Todo fue lento. Los videos fueron saliendo de los archivos hasta que López López dio un grito. Había aparecido la camioneta Volvo color gris, y detrás de ella, la motorizada. Minutos después, la camioneta, seguida por la motocicleta con un solo policía, pasó por Las Brisas, luego por el Metromall, más tarde por el aeropuerto y poco después por el Hospital Militar.

“Necesito el número de placas” –dijo el oficial.

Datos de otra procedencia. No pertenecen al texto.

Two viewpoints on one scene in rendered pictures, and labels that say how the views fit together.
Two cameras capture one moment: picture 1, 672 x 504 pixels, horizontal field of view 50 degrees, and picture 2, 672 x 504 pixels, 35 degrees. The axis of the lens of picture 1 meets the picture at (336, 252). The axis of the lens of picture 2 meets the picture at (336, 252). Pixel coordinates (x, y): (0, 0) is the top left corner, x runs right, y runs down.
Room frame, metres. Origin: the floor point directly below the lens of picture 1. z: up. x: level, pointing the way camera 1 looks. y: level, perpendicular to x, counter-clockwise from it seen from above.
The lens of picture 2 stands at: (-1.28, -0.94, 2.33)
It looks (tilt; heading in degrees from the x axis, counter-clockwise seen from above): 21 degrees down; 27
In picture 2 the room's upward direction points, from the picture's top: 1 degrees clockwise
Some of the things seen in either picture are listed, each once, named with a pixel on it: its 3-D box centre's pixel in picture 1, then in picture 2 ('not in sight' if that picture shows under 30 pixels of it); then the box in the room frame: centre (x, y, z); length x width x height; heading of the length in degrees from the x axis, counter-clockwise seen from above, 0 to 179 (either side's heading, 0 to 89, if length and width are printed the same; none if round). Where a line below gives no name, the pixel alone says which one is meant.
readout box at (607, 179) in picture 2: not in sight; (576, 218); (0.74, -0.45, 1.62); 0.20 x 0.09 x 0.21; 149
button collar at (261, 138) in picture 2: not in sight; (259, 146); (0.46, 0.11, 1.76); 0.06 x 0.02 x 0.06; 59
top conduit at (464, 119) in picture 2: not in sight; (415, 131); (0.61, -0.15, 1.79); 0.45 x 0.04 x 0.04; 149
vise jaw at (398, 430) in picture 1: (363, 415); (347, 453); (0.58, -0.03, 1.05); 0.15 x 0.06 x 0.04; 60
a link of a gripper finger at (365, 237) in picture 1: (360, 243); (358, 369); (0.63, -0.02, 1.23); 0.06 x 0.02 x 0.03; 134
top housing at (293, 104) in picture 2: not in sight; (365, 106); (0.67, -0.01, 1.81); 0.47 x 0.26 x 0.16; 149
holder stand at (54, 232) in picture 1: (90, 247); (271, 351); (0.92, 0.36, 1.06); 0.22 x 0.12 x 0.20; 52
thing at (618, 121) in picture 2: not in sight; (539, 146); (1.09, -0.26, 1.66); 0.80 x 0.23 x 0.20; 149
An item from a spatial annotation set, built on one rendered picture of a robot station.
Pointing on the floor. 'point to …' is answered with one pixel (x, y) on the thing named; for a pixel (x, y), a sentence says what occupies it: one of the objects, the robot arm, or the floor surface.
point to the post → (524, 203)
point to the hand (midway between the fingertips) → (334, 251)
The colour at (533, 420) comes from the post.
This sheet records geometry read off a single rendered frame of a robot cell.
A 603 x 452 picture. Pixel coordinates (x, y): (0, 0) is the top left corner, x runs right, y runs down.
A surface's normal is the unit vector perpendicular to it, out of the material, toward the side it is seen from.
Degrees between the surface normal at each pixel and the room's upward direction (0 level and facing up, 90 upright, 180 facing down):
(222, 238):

La camioneta era propiedad de un hombre muy poderoso. El oficial dudó mucho antes de seguir con la investigación. Cuando supo que el hombre había enviudado y que vivía solo con una nieta, dos enfermeras y otros sirvientes, se atrevió a hablar con un fiscal del Ministerio Público. Este le autorizó seguir con la investigación y, una tarde en que hacían vigilancia a la casa, reconocieron a la muchacha de la camioneta Volvo.

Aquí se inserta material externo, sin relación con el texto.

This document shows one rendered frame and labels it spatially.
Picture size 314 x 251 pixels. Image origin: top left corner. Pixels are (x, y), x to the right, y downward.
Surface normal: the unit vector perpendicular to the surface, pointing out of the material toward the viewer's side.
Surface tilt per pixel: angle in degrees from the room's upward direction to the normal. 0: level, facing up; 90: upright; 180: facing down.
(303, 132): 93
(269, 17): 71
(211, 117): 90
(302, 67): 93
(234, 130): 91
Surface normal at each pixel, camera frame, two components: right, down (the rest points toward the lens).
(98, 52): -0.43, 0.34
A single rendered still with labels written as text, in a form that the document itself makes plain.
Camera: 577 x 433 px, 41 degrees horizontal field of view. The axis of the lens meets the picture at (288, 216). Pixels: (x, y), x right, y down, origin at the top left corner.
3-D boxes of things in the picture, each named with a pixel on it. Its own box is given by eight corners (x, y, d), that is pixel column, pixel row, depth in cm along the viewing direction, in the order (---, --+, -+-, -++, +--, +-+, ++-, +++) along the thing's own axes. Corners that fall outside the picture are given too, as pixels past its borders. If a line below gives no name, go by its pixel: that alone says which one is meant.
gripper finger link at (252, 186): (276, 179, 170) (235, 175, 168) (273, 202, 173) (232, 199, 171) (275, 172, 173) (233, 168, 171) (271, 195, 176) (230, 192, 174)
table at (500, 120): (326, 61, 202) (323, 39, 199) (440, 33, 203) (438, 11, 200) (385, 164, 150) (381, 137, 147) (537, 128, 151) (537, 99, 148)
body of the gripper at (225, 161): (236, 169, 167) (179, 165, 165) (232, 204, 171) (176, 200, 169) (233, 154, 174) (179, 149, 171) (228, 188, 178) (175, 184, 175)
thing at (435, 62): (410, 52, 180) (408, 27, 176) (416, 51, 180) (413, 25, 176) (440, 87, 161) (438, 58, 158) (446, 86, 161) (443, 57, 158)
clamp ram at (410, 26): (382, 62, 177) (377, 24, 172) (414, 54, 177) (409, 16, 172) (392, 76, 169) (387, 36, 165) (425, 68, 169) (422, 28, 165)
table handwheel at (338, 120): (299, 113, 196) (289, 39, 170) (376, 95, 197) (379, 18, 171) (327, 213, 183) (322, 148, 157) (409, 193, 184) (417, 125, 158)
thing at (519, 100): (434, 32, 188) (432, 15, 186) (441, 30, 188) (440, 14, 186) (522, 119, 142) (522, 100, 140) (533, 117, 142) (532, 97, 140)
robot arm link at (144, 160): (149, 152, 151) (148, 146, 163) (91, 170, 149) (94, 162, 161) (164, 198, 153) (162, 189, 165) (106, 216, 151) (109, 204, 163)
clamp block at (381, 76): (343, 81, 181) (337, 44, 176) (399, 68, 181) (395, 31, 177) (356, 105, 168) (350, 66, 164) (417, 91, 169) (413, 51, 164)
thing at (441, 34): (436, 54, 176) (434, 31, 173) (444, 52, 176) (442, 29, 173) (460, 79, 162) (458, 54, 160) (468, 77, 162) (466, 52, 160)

“Entonces empezó la peor parte del trabajo –me dijo el oficial–, pero conseguimos los números de teléfono y encontramos muchas cosas que hacen que este caso sea para un libro. La muchacha llamó a una clínica del mercado donde se hacían abortos clandestinos y le contestó un médico que hoy está preso por ese delito. Eso fue dos meses después de la violación. El policía la había embarazado. Una enfermera reconoció a la muchacha y nos dijo que salió grave de la clínica… Entonces fuimos a algunos hospitales privados y encontramos el expediente de la muchacha. En el aborto le dañaron la matriz y nunca podrá tener hijos. Allí encontramos una razón más para el odio que se ganó el policía. Pero en uno de los teléfonos del abuelo encontramos un número de un ex Mayor del Ejército, y en el de este, encontramos varias llamadas a Tapachula y a Tuxtla, en Chiapas. Todas hechas por los días en que Jairo desapareció de la gasolinera. Todo esto lo hicimos extraoficialmente, solo con contactos en Tigo y Claro y en dos bancos, porque si nos ponemos a esperar la orden del juez no avanzamos nunca. En los bancos encontramos transferencias de miles de dólares a un hombre en Tapachula, de una de las cuentas del abuelo de la muchacha; también retiros grandes en dólares y lempiras por esas fechas… Creemos que fue el pago por la muerte del policía”.

Final

El anciano sonrió, con sus labios resecos, que su nieta remojaba con agua fría de vez en cuando, y miró al oficial más con admiración que con respeto.

“Ha hecho usted un buen trabajo –le dijo, con voz cavernosa–, y lo felicito… Espero no morir antes de saber que el otro delincuente ha pagado por su complicidad con aquel maldito… Ya sabemos dónde se esconde”.

“Carmilla –me dijo el oficial–, a mí se me pusieron los pelos de punta… Y fue en ese momento que recibí la llamada. No debía estar molestando a aquel hombre prominente con sospechas infundadas… ¿Qué le parece a usted?”